* [ASSIGNMENT]: From the line below that contains "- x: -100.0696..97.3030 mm" to the line that contains "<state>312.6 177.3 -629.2", repeat every line exactly, both ends included, and nothing else.

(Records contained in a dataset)

--*--

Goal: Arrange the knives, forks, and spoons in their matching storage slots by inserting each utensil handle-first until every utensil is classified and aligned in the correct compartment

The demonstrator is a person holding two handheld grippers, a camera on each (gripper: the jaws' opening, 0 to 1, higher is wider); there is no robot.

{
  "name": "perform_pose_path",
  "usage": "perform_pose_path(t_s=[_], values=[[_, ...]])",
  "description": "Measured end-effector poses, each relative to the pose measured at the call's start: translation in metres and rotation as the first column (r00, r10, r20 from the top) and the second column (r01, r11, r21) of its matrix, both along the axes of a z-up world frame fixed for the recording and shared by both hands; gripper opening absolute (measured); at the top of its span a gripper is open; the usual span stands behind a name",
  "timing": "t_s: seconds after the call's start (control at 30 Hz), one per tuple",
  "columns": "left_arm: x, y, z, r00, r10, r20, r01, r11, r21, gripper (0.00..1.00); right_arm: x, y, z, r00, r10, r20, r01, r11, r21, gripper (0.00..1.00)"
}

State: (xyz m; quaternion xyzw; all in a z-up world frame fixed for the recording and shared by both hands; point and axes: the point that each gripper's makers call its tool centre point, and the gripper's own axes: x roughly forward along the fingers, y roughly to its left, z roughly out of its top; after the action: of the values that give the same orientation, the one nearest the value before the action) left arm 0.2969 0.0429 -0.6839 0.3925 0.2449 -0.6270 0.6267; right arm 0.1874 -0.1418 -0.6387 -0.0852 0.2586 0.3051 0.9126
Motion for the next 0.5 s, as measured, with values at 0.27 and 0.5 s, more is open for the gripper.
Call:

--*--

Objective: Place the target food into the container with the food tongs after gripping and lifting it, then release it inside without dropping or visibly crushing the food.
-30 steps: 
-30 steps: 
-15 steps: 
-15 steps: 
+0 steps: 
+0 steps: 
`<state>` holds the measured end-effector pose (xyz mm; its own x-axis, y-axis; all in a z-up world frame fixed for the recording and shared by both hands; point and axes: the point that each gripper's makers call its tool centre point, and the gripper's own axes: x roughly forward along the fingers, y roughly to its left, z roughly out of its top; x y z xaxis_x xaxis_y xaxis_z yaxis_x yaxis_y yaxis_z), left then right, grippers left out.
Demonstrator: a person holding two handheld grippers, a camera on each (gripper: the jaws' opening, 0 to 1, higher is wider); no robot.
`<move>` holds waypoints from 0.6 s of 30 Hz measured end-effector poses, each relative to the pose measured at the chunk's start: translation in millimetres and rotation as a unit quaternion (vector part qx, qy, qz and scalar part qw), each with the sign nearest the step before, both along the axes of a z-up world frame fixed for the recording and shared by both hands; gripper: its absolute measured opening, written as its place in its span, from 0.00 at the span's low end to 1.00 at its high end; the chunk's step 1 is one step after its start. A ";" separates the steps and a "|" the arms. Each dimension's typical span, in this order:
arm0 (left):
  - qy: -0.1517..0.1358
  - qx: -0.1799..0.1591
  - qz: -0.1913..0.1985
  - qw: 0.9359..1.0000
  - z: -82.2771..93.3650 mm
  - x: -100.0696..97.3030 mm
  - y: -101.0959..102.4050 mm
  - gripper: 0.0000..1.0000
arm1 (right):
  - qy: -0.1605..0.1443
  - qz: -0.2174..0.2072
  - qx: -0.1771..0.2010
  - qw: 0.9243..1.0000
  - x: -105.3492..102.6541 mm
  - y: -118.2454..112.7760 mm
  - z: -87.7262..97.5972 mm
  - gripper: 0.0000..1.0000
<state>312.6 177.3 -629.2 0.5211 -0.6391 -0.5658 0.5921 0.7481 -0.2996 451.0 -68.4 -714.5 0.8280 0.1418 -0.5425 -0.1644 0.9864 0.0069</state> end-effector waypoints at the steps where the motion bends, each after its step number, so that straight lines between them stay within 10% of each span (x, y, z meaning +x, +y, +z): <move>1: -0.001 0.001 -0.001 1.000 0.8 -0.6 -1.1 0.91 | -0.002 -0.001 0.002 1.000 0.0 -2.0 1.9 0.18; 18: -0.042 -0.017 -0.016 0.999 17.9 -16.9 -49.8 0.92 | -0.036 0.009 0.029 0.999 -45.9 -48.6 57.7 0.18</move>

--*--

* [FINAL ANSWER]:
  - x: -100.0696..97.3030 mm
  - y: -101.0959..102.4050 mm
  - gripper: 0.0000..1.0000
arm1 (right):
  - qy: -0.1605..0.1443
  - qz: -0.2174..0.2072
  - qx: -0.1771..0.2010
  - qw: 0.9243..1.0000
  - x: -105.3492..102.6541 mm
  - y: -118.2454..112.7760 mm
  - z: -87.7262..97.5972 mm
  - gripper: 0.0000..1.0000
<state>312.6 177.3 -629.2 0.5211 -0.6391 -0.5658 0.5921 0.7481 -0.2996 451.0 -68.4 -714.5 0.8280 0.1418 -0.5425 -0.1644 0.9864 0.0069</state> end-effector waypoints at the steps where the motion bends, each after its step number, so that straight lines between them stay within 10% of each span (x, y, z meaning +x, +y, +z): <move>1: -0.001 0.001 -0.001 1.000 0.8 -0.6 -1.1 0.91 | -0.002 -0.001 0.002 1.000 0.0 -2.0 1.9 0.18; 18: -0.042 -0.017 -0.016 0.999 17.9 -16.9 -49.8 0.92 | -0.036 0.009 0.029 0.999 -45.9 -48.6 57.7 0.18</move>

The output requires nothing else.